=== Begin Enclosure ===
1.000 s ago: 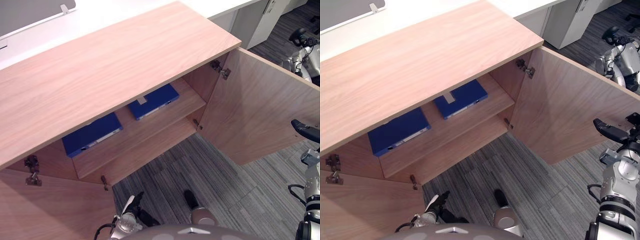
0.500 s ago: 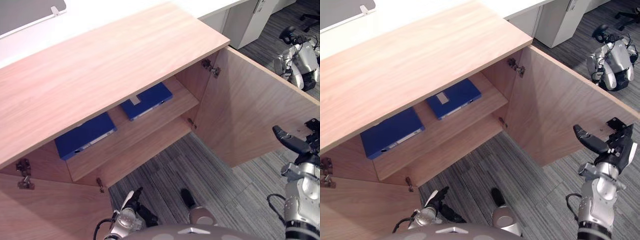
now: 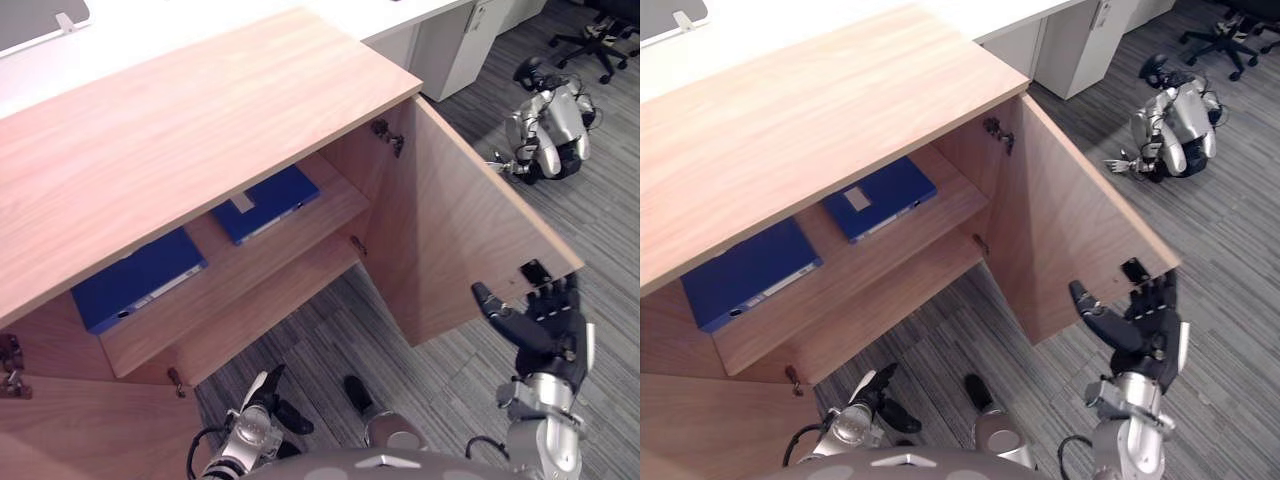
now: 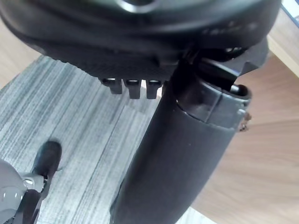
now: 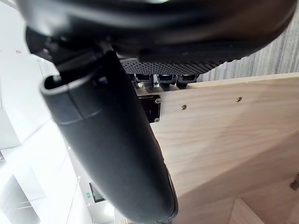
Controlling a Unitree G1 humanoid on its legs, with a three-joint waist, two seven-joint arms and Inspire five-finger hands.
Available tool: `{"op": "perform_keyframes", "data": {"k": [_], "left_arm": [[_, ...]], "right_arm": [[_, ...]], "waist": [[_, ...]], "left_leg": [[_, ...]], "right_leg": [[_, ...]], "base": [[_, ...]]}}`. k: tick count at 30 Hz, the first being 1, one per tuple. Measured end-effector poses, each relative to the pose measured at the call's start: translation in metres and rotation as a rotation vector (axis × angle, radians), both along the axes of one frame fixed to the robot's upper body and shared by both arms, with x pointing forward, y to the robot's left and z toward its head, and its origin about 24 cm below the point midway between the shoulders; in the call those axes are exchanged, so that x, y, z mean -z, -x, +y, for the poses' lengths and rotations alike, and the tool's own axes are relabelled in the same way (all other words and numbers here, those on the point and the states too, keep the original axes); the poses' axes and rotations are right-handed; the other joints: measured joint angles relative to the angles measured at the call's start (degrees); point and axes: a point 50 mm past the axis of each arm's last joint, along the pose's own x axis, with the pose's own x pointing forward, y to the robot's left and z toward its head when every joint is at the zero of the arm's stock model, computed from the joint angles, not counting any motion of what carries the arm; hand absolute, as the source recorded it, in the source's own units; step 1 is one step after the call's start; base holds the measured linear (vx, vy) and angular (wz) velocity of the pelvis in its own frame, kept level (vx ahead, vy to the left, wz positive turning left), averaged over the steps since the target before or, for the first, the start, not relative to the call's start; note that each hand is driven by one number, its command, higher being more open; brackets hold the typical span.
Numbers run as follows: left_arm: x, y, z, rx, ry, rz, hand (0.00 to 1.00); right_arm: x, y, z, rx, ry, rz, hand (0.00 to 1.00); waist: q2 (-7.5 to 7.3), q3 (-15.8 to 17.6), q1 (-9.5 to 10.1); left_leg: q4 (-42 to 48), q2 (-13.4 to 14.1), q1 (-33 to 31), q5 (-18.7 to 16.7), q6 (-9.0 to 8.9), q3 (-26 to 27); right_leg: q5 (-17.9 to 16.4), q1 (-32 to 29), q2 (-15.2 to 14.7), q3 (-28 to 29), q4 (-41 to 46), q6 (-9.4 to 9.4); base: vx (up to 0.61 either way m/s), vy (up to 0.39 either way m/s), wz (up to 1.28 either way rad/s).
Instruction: Walk over to the cabinet, pick up the folder, carry it to the office cabinet, place the folder inside the office cabinet, then close the office cabinet door
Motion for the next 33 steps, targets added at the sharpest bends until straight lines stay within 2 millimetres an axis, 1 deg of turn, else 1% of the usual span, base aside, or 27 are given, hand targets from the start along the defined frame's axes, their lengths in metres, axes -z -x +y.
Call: {"op": "perform_keyframes", "data": {"k": [1,2,3,4,5,7,8,10,11,13,14,16,17,19,20,21,24,26,28,30,32,33], "left_arm": [[0.000,0.001,-0.001,0.015,-0.007,0.001,1.00],[0.000,0.001,-0.001,0.021,-0.009,0.001,1.00],[0.001,0.003,-0.001,0.031,-0.016,0.008,1.00],[0.002,0.005,-0.001,0.039,-0.022,0.013,1.00],[0.002,0.006,-0.001,0.043,-0.024,0.017,1.00],[0.004,0.012,-0.001,0.059,-0.031,0.032,1.00],[0.004,0.014,0.000,0.064,-0.034,0.036,1.00],[0.006,0.021,0.004,0.064,-0.044,0.054,1.00],[0.006,0.022,0.004,0.065,-0.045,0.056,1.00],[0.007,0.026,0.008,0.087,-0.067,0.067,1.00],[0.007,0.027,0.008,0.098,-0.071,0.068,1.00],[0.007,0.028,0.008,0.100,-0.072,0.066,1.00],[0.005,0.026,0.009,0.097,-0.076,0.044,1.00],[0.003,0.025,0.009,0.094,-0.079,0.029,1.00],[0.002,0.023,0.009,0.093,-0.079,0.022,1.00],[0.002,0.022,0.009,0.093,-0.079,0.015,1.00],[0.001,0.023,0.009,0.089,-0.083,0.009,1.00],[0.001,0.023,0.010,0.087,-0.083,0.008,1.00],[0.001,0.023,0.010,0.087,-0.083,0.009,1.00],[0.001,0.022,0.010,0.085,-0.085,0.006,1.00],[0.000,0.020,0.011,0.070,-0.085,0.002,1.00],[0.000,0.020,0.011,0.067,-0.087,0.000,1.00]], "right_arm": [[0.001,0.005,0.009,-0.027,-0.021,0.010,1.00],[0.001,0.007,0.014,-0.043,-0.033,0.013,1.00],[0.003,0.012,0.024,-0.078,-0.059,0.022,1.00],[0.004,0.015,0.030,-0.100,-0.076,0.029,1.00],[0.005,0.017,0.033,-0.114,-0.085,0.034,1.00],[0.008,0.022,0.046,-0.176,-0.118,0.057,1.00],[0.009,0.023,0.049,-0.195,-0.122,0.063,1.00],[0.012,0.029,0.061,-0.281,-0.140,0.094,1.00],[0.012,0.029,0.062,-0.289,-0.141,0.097,1.00],[0.014,0.032,0.074,-0.376,-0.161,0.110,1.00],[0.014,0.032,0.077,-0.400,-0.163,0.113,1.00],[0.015,0.032,0.088,-0.473,-0.185,0.109,1.00],[0.015,0.023,0.102,-0.554,-0.202,0.082,1.00],[0.012,0.008,0.111,-0.631,-0.169,0.031,1.00],[0.008,-0.001,0.115,-0.662,-0.149,-0.006,1.00],[0.002,-0.008,0.119,-0.693,-0.131,-0.046,1.00],[-0.006,-0.021,0.125,-0.729,-0.092,-0.105,1.00],[-0.005,-0.027,0.124,-0.729,-0.068,-0.110,1.00],[-0.001,-0.037,0.119,-0.714,-0.007,-0.105,1.00],[0.001,-0.048,0.111,-0.683,0.036,-0.103,1.00],[0.005,-0.062,0.100,-0.630,0.093,-0.082,1.00],[0.007,-0.064,0.097,-0.617,0.101,-0.077,1.00]], "waist": [[-0.34,-0.17,0.01],[-0.56,-0.24,0.01],[-1.16,-0.51,0.01],[-1.53,-0.69,0.02],[-1.77,-0.82,0.02],[-2.88,-1.56,0.05],[-3.19,-1.76,0.06],[-4.47,-2.62,0.28],[-4.57,-2.69,0.30],[-5.29,-3.04,0.48],[-5.40,-3.12,0.70],[-5.77,-3.51,2.26],[-6.27,-4.01,4.12],[-6.60,-4.64,5.43],[-6.89,-4.80,6.28],[-6.93,-4.85,6.87],[-7.08,-4.96,7.12],[-7.36,-4.98,7.14],[-7.35,-4.93,7.45],[-7.07,-4.73,8.31],[-6.35,-4.37,9.23],[-6.19,-4.37,9.60]], "left_leg": [[0.02,0.03,0.07,-0.01,0.00,-0.01],[0.02,0.04,0.15,-0.01,0.00,-0.02],[0.02,0.05,0.35,0.00,0.00,-0.05],[0.02,0.05,0.47,0.00,0.00,-0.08],[0.02,0.04,0.54,0.00,0.01,-0.09],[0.04,-0.04,0.69,-0.02,0.10,-0.19],[0.04,-0.06,0.72,-0.07,0.18,-0.25],[-0.06,-0.34,0.50,-0.04,0.23,-1.60],[-0.10,-0.36,0.46,-0.01,0.27,-1.80],[-0.43,-0.61,0.39,0.52,0.56,-3.23],[-0.53,-0.66,0.31,0.74,0.79,-3.59],[-1.66,-1.02,0.26,1.70,0.92,-4.80],[-4.06,-1.62,0.23,3.53,1.09,-6.68],[-6.87,-2.17,0.68,5.82,1.12,-8.51],[-6.86,-2.22,0.50,5.98,1.18,-9.14],[-6.86,-2.27,0.48,6.17,1.48,-9.52],[-6.86,-2.43,0.13,6.20,1.75,-10.92],[-6.84,-2.60,-0.45,6.31,1.96,-12.08],[-6.83,-2.82,-1.07,6.52,2.27,-13.24],[-6.83,-2.97,-1.25,6.62,2.41,-14.09],[-6.86,-3.09,-1.17,6.66,2.47,-15.84],[-6.87,-3.08,-1.23,6.65,2.45,-16.04]], "right_leg": [[-0.01,-0.02,0.08,0.06,0.21,0.00],[-0.01,-0.03,0.15,0.14,0.35,0.01],[-0.02,-0.03,0.31,0.39,0.71,0.02],[-0.03,-0.03,0.35,0.46,0.93,0.02],[-0.04,-0.02,0.37,0.50,1.05,0.02],[-0.06,-0.01,0.36,0.58,1.45,0.04],[-0.07,0.00,0.35,0.58,1.56,0.05],[-0.38,0.13,0.23,0.16,1.96,0.33],[-0.47,0.15,0.21,0.06,2.04,0.34],[-1.24,0.08,-0.06,-1.14,3.22,0.39],[-1.41,0.07,-0.14,-1.51,3.43,0.42],[-1.77,0.05,-0.47,-2.66,3.59,0.10],[-2.02,-0.04,-0.93,-4.72,3.55,-0.04],[-2.16,-0.08,-1.21,-6.62,3.47,-0.11],[-2.17,0.01,-1.42,-7.27,3.46,-0.15],[-2.12,0.20,-1.59,-7.87,3.46,-0.32],[-2.20,0.79,-2.13,-9.03,2.92,-0.26],[-2.29,0.88,-2.45,-10.16,2.71,-0.19],[-2.37,1.05,-2.84,-11.49,2.41,-0.10],[-2.45,1.35,-3.05,-12.27,2.28,-0.06],[-2.79,2.81,-3.28,-14.11,1.70,-0.10],[-2.94,2.85,-3.29,-14.33,1.72,-0.19]], "base": [[-0.02,-0.034,-0.03],[-0.03,-0.040,-0.08],[-0.01,-0.026,-0.08],[-0.01,-0.032,-0.07],[0.00,0.000,0.00],[-0.01,-0.016,-0.01],[0.00,0.000,0.00],[-0.02,-0.027,0.08],[-0.02,-0.023,0.16],[-0.01,-0.020,0.26],[-0.01,-0.021,0.34],[0.00,-0.013,0.44],[0.03,-0.009,0.68],[0.04,-0.002,0.62],[0.03,0.012,0.34],[0.02,0.015,0.25],[0.04,0.025,0.25],[0.04,0.025,0.32],[0.03,0.026,0.29],[0.02,0.020,0.27],[0.00,0.006,0.38],[0.00,0.007,0.23]]}}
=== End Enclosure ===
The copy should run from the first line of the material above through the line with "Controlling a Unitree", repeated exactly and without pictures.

1.000 s ago: 
0.500 s ago: 
now: 
now: 
now: 
Controlling a Unitree G1 humanoid on its legs, with a three-joint waist, two seven-joint arms and Inspire five-finger hands.

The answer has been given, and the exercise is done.